Cualquiera de nosotros, si no es especialmente fuerte, puede entrenarse para afrontar con más entereza los reveses. Y podemos empezar a hacerlo con los pequeños guantazos que nos dé la realidad.

Ahí van estas tres ideas, para que vayamos practicando.

recuperarse tras un revés

1. Busca soluciones

Una vez que te recuperas del desconcierto de un revés, dale prioridad a los pensamientos que te saquen del hoyo.

En momentos difíciles, el dolor suele empujarnos hacia lo negativo: lo malo que ha ocurrido y lo peor que está por venir.

Efectivamente, lo ocurrido es “malo”. Podemos darle vueltas indefinidamente sin salir de ahí. Y, desde luego, puede ir a peor. Cualquier situación puede empeorar lo indecible. Si no, que se lo digan a Murphy.

La persona fuerte (o resiliente) entiende que es una pérdida de tiempo y de energía quedarse atascado en el malestar y en las preocupaciones.

Piensa en el problema. Pero lo hace para tratar de entenderlo lo mejor posible. Cosa que le ayudará a enfocarse en soluciones (si las hay).

2. Ponte manos a la obra

Si hay algo que puedas hacer para estar mejor, emplea ahí tu energía.
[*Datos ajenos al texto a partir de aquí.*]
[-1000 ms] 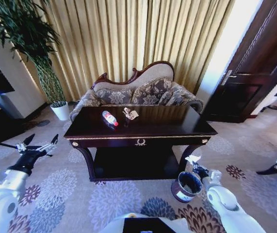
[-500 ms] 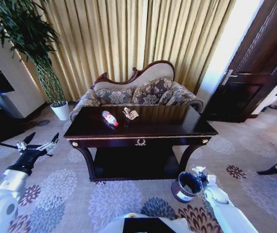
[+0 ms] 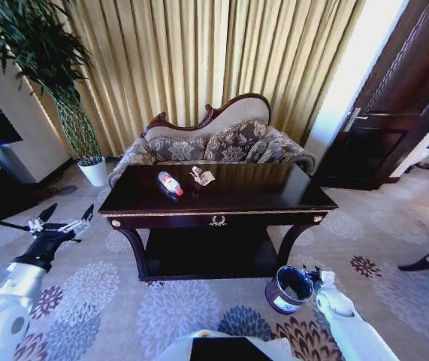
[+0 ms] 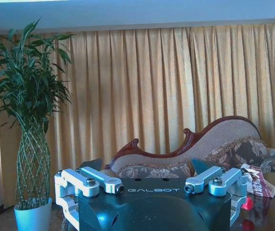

Muy básico, de acuerdo. Pero cuánta gente hay quejándose de sus reveses y de lo injusta que es la vida, sin intención de hacer nada al respecto.

3. Pide ayuda si la necesitas

Si te viene largo levantarte por ti mismo, deja que te echen una mano.

La persona resiliente no teme pedir ayuda. No se avergüenza de reconocer que tiene limitaciones. No finge. Y esto es un ejercicio de valor.

Además, denota responsabilidad. Porque, después de pedir ayuda, se implica y trabaja junto a quien le dio la mano. No se queda en plan pasivo, esperando que el otro le resuelva la papeleta.

 

Es bastante probable que, en lo que nos queda de vida, nos sorprendan unos cuantos reveses. Algunos, muy duros.

Puede ser buena idea que aprovechemos las oportunidades que tengamos para fortalecernos ante la adversidad.

Ese aprendizaje nos servirá en momentos más dolorosos. O, si no, para manejarnos con el enjambre de complicaciones cotidianas, que no es poca cosa.

¿Qué haces tú para recuperarte tras un revés?